**Supplied material:**
+--
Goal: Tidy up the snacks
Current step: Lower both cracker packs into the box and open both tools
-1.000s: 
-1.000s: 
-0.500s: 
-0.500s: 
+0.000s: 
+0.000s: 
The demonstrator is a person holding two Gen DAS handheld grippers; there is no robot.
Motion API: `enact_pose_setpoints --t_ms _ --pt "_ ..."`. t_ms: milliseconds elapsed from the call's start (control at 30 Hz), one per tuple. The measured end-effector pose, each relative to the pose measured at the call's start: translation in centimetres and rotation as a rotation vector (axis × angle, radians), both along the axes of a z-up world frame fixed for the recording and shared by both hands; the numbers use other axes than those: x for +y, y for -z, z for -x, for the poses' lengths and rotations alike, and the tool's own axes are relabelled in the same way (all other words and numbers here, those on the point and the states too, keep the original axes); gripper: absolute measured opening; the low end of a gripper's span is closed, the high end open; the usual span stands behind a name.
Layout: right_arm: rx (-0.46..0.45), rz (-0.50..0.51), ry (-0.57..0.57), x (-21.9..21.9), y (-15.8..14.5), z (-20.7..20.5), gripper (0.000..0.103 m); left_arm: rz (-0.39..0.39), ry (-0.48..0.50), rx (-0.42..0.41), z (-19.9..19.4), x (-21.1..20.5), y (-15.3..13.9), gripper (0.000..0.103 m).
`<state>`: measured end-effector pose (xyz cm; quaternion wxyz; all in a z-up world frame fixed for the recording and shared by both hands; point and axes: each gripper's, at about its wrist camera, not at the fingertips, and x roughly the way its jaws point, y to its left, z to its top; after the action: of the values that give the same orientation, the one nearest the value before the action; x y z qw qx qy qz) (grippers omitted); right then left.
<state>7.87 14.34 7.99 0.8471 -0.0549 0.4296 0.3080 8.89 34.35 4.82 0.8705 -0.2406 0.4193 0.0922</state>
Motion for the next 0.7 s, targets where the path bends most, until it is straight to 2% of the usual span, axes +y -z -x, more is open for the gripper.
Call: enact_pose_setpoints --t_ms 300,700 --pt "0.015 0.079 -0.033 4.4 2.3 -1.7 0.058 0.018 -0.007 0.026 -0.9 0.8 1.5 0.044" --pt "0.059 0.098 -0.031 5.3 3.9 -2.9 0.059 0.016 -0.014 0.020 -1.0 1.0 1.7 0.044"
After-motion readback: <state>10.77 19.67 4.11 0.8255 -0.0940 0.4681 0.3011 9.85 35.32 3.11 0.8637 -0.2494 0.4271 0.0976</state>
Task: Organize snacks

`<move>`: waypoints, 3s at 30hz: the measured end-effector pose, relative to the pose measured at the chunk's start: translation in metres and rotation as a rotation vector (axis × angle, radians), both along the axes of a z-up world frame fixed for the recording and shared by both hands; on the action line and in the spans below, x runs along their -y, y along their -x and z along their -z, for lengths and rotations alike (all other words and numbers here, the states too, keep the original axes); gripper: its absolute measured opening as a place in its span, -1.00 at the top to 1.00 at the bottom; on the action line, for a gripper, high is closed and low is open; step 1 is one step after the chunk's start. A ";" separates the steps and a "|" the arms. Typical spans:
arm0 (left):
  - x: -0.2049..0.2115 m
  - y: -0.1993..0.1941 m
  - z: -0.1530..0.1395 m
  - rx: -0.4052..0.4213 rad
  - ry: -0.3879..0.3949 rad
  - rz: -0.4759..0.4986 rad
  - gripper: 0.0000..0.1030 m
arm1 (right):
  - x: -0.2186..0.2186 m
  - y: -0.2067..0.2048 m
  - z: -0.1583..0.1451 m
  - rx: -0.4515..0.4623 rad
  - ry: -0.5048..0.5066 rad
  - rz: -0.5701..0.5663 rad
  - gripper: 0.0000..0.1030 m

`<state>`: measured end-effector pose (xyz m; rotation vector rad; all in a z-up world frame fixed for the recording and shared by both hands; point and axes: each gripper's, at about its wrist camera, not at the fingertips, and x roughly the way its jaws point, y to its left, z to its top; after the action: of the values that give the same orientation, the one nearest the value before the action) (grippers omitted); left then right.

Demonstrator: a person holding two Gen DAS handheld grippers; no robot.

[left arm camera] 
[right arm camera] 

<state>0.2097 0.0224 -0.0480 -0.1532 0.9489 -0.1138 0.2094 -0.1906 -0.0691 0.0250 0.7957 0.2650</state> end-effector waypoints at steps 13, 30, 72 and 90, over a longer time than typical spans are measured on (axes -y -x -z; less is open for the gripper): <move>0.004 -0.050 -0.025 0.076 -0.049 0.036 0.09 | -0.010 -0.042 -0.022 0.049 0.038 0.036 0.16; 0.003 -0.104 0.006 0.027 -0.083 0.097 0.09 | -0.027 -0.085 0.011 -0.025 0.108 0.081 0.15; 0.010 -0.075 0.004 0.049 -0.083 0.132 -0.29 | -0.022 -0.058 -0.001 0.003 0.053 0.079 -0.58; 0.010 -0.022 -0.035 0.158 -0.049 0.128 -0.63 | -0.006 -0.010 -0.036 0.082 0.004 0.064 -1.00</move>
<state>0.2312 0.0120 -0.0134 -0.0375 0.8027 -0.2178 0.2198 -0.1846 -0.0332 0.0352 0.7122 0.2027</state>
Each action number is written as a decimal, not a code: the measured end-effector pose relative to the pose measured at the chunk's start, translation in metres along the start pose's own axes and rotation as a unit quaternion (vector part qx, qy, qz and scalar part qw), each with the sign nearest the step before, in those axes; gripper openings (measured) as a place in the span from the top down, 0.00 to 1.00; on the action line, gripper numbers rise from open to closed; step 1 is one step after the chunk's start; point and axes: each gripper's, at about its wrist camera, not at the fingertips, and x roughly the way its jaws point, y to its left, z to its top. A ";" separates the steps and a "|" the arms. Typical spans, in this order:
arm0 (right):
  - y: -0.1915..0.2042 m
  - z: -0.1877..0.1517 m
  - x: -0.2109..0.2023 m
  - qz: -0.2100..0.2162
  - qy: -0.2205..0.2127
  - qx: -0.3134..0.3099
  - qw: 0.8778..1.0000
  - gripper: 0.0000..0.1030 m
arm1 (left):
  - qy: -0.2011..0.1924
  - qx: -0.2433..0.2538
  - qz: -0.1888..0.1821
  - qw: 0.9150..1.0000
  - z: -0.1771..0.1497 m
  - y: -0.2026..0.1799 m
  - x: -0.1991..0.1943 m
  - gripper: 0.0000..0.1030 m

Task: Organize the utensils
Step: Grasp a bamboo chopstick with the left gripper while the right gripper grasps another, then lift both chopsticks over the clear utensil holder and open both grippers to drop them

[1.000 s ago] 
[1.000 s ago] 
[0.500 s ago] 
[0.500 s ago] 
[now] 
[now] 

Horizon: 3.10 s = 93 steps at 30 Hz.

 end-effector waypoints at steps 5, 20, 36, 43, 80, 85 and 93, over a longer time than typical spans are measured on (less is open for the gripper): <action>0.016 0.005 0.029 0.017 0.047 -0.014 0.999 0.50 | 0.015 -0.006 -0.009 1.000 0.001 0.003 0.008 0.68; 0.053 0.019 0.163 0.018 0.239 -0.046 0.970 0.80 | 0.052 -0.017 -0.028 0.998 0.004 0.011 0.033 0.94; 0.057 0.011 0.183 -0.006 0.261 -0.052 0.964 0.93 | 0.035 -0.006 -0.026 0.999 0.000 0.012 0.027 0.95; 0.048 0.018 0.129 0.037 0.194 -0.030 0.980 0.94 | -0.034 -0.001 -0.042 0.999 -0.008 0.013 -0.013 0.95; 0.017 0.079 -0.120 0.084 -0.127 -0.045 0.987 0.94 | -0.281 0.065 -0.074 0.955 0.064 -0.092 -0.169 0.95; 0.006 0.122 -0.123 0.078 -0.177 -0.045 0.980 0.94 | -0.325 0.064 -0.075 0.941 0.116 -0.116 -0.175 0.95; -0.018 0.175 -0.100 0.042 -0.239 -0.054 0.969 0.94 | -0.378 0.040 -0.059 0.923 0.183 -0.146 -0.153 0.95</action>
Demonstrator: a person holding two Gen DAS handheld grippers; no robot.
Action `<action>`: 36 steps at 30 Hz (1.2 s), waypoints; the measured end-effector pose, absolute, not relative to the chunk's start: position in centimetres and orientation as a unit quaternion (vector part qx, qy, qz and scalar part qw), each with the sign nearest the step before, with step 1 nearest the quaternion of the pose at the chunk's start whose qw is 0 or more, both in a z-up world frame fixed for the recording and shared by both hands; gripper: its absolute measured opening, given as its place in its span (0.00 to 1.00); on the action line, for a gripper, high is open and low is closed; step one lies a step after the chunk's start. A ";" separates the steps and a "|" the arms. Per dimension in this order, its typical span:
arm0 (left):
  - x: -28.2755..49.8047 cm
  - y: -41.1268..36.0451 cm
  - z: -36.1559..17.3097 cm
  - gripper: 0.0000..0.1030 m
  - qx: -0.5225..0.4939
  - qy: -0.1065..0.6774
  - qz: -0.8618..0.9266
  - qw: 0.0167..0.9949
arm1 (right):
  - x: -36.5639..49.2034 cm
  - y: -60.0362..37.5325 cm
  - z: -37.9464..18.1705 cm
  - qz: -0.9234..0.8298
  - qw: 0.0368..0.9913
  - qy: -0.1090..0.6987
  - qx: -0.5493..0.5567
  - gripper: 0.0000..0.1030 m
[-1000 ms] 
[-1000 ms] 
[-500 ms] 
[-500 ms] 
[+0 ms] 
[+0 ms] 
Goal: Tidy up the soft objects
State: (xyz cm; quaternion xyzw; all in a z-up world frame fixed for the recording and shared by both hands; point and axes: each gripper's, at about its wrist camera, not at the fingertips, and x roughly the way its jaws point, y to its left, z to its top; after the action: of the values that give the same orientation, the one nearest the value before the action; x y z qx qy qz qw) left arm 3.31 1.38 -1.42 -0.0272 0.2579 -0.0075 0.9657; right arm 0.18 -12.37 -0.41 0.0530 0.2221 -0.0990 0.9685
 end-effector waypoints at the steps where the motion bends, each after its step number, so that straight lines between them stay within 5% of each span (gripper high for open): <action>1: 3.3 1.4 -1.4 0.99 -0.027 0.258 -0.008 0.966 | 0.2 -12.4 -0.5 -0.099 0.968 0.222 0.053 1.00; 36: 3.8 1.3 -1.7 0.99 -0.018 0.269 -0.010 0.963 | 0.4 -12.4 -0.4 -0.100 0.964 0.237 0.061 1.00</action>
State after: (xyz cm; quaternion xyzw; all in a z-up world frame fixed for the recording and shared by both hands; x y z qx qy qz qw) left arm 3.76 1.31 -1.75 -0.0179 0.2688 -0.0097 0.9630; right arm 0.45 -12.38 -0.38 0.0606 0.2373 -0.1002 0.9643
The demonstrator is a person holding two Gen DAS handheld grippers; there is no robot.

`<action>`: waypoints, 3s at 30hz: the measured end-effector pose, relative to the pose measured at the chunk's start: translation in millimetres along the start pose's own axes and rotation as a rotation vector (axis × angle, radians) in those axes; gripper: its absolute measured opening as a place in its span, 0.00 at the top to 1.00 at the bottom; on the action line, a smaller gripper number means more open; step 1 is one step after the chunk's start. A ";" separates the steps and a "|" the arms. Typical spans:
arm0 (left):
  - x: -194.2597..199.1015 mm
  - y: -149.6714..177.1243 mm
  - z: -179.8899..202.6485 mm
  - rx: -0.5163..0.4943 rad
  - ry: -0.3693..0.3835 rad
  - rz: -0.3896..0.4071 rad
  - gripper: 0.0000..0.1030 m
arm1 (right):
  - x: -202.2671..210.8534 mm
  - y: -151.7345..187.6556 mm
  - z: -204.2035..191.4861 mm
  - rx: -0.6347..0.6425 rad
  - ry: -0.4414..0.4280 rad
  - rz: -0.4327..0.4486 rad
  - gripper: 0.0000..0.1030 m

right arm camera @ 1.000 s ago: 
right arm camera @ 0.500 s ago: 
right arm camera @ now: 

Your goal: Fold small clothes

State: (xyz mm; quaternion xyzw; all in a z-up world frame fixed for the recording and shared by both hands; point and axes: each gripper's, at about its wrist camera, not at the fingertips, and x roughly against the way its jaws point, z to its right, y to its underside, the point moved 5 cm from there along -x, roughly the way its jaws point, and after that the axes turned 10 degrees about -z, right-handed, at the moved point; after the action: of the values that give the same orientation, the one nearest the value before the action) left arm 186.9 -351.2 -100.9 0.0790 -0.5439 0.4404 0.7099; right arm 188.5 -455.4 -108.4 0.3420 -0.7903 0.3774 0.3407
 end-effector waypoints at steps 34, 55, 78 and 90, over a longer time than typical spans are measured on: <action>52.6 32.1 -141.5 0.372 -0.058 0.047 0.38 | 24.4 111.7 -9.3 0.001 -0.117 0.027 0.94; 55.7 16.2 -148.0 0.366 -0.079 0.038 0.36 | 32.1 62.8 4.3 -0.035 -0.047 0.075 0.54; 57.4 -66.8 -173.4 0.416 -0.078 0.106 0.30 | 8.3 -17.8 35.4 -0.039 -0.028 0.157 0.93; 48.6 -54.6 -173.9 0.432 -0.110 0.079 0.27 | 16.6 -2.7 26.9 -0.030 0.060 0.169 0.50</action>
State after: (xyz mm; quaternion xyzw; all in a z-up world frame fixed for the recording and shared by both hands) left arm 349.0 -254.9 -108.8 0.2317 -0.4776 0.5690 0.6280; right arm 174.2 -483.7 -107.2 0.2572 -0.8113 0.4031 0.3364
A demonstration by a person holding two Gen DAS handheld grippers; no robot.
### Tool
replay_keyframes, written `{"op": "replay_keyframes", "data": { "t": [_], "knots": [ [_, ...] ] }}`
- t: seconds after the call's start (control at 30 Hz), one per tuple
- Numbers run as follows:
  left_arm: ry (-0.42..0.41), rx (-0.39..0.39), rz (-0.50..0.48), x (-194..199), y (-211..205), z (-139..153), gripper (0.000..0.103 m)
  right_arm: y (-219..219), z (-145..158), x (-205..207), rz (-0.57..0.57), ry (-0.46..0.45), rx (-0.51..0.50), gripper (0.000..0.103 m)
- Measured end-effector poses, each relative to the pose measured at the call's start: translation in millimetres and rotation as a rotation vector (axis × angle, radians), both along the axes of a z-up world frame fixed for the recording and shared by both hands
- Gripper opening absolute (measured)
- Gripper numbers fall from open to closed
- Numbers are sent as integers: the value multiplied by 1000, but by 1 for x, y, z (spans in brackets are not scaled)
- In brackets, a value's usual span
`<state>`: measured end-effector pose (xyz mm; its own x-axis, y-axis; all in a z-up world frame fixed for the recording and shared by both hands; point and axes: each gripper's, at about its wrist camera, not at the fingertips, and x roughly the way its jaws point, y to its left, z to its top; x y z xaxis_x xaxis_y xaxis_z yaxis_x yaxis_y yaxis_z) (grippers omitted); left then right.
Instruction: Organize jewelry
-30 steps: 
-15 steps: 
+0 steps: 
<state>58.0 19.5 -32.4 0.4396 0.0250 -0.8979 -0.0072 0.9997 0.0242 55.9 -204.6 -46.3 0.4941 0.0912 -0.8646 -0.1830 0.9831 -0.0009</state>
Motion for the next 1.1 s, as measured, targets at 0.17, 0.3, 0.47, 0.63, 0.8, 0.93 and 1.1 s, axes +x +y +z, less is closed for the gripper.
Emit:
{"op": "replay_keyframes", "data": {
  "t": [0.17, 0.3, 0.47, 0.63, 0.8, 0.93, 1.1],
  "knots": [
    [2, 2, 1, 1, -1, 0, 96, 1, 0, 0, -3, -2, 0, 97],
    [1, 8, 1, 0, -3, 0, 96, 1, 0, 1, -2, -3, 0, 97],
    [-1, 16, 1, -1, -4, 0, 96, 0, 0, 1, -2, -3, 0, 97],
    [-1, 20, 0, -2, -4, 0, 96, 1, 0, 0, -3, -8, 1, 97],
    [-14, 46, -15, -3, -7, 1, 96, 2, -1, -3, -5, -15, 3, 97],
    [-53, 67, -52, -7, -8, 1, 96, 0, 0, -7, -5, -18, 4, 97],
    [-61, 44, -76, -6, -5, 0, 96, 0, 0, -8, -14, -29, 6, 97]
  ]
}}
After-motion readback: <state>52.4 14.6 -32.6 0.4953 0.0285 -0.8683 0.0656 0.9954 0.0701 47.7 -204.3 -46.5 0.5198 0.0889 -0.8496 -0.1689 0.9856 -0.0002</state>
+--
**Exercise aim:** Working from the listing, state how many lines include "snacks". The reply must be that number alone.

**Answer for this exercise:** 2